▸ **YOUR GOAL**
Take the listing below and output it again exactly.

▸ **SUPPLIED DATA**
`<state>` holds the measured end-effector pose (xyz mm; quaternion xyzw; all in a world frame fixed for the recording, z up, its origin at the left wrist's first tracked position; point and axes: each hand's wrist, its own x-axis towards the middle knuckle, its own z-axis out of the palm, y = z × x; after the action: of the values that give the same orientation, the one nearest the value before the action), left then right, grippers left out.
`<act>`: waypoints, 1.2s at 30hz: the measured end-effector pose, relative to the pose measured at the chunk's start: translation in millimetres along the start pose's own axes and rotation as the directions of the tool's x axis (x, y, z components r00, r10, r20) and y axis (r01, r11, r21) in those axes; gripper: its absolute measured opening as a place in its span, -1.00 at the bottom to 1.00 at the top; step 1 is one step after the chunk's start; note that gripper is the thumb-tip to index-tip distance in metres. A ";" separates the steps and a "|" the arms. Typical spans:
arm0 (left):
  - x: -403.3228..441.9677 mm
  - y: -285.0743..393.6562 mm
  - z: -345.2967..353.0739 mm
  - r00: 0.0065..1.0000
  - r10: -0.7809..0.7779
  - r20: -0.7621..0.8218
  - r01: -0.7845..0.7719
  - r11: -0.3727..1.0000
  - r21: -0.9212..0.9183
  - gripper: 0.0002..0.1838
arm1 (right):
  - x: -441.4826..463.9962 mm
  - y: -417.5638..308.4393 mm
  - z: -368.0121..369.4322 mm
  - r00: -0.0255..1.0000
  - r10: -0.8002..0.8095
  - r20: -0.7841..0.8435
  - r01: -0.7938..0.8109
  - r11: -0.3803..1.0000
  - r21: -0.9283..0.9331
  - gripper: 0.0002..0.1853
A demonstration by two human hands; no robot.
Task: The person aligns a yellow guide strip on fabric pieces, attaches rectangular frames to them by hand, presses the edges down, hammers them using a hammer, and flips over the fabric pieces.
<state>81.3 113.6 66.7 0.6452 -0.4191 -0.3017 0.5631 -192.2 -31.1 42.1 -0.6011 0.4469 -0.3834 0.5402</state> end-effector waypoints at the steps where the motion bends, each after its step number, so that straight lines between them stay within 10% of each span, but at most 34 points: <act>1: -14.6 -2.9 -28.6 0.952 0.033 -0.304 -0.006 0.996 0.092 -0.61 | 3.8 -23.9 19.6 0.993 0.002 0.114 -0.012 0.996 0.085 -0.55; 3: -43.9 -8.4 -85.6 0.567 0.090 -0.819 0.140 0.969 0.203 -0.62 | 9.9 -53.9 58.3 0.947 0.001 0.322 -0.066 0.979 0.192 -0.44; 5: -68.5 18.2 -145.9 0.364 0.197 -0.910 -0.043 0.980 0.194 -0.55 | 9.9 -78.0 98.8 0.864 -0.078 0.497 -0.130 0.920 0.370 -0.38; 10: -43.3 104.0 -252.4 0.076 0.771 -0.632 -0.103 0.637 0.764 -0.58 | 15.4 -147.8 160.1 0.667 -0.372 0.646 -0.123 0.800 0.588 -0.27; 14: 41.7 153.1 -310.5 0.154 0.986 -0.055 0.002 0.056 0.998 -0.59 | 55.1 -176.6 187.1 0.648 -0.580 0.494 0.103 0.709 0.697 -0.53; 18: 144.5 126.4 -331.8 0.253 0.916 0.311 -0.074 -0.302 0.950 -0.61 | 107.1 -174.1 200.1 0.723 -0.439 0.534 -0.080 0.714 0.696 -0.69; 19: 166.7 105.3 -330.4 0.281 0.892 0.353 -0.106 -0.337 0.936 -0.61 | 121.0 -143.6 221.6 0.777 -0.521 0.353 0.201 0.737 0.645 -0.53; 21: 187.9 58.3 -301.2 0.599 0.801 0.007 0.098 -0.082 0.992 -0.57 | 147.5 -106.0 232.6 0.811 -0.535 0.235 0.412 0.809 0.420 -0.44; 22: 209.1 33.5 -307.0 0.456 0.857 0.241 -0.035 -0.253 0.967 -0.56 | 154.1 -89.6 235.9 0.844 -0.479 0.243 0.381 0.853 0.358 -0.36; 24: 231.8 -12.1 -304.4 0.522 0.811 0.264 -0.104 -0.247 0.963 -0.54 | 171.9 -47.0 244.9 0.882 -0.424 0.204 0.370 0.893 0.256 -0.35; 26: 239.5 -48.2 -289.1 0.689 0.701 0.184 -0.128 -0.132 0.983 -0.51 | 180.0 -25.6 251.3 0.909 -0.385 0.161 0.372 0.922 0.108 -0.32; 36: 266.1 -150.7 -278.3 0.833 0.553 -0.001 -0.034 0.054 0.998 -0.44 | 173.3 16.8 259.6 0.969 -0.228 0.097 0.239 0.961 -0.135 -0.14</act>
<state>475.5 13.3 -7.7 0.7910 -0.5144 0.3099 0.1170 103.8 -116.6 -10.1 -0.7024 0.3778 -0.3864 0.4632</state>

▸ **WRITTEN SOLUTION**
`<state>` holds the measured end-effector pose (xyz mm; quaternion xyzw; all in a world frame fixed for the recording, z up, its origin at the left wrist's first tracked position; point and axes: each hand's wrist, its own x-axis towards the middle knuckle, its own z-axis out of the palm, y = z × x; after the action: of the values that give the same orientation, the one nearest the value before the action), left then right, grippers left out.
`<act>`: waypoints, 1.2s at 30hz: the measured end-effector pose, relative to the pose measured at the chunk's start: translation in millimetres along the start pose's own axes and rotation as the directions of the tool's x axis (x, y, z components r00, r10, r20) and y axis (r01, r11, r21) in those axes; gripper: its absolute measured opening as a place in its span, -1.00 at the bottom to 1.00 at the top; step 1 is one step after the chunk's start; note that gripper is the thumb-tip to index-tip distance in metres. A ";" separates the steps and a "|" the arms. Typical spans:
arm0 (left):
  - x: -403.3228..441.9677 mm
  - y: -285.0743..393.6562 mm
  - z: -345.2967..353.0739 mm
  - r00: 0.0065..1.0000
  - r10: -0.7809..0.7779
  - r20: -0.7621..0.8218
  - r01: -0.7845..0.7719
  - r11: -0.3727..1.0000
  - r21: -0.9212..0.9183
  - gripper: 0.0002..0.1838
arm1 (right):
  - x: -441.4826..463.9962 mm
  - y: -417.5638..308.4393 mm
  - z: -368.0121..369.4322 mm
  - r00: -0.0255..1.0000
  - r10: -0.8002..0.8095
  - r20: -0.7841..0.8435
  - r01: -0.7938..0.8109
  - r11: -0.3803..1.0000
  - r21: -0.9283..0.9331
  - gripper: 0.0002..0.1853
A demonstration by two human hands; no robot.
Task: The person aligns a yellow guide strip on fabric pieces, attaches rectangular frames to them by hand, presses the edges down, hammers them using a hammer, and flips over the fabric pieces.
<state>81.3 113.6 66.7 0.6452 -0.4191 -0.3017 0.5631 -192.2 -31.1 42.1 -0.6011 0.4469 -0.3834 0.5402</state> end-effector waypoints at the steps where the motion bends, each after its step number, so that straight lines between them stay within 10% of each span, but at most 34 points: <act>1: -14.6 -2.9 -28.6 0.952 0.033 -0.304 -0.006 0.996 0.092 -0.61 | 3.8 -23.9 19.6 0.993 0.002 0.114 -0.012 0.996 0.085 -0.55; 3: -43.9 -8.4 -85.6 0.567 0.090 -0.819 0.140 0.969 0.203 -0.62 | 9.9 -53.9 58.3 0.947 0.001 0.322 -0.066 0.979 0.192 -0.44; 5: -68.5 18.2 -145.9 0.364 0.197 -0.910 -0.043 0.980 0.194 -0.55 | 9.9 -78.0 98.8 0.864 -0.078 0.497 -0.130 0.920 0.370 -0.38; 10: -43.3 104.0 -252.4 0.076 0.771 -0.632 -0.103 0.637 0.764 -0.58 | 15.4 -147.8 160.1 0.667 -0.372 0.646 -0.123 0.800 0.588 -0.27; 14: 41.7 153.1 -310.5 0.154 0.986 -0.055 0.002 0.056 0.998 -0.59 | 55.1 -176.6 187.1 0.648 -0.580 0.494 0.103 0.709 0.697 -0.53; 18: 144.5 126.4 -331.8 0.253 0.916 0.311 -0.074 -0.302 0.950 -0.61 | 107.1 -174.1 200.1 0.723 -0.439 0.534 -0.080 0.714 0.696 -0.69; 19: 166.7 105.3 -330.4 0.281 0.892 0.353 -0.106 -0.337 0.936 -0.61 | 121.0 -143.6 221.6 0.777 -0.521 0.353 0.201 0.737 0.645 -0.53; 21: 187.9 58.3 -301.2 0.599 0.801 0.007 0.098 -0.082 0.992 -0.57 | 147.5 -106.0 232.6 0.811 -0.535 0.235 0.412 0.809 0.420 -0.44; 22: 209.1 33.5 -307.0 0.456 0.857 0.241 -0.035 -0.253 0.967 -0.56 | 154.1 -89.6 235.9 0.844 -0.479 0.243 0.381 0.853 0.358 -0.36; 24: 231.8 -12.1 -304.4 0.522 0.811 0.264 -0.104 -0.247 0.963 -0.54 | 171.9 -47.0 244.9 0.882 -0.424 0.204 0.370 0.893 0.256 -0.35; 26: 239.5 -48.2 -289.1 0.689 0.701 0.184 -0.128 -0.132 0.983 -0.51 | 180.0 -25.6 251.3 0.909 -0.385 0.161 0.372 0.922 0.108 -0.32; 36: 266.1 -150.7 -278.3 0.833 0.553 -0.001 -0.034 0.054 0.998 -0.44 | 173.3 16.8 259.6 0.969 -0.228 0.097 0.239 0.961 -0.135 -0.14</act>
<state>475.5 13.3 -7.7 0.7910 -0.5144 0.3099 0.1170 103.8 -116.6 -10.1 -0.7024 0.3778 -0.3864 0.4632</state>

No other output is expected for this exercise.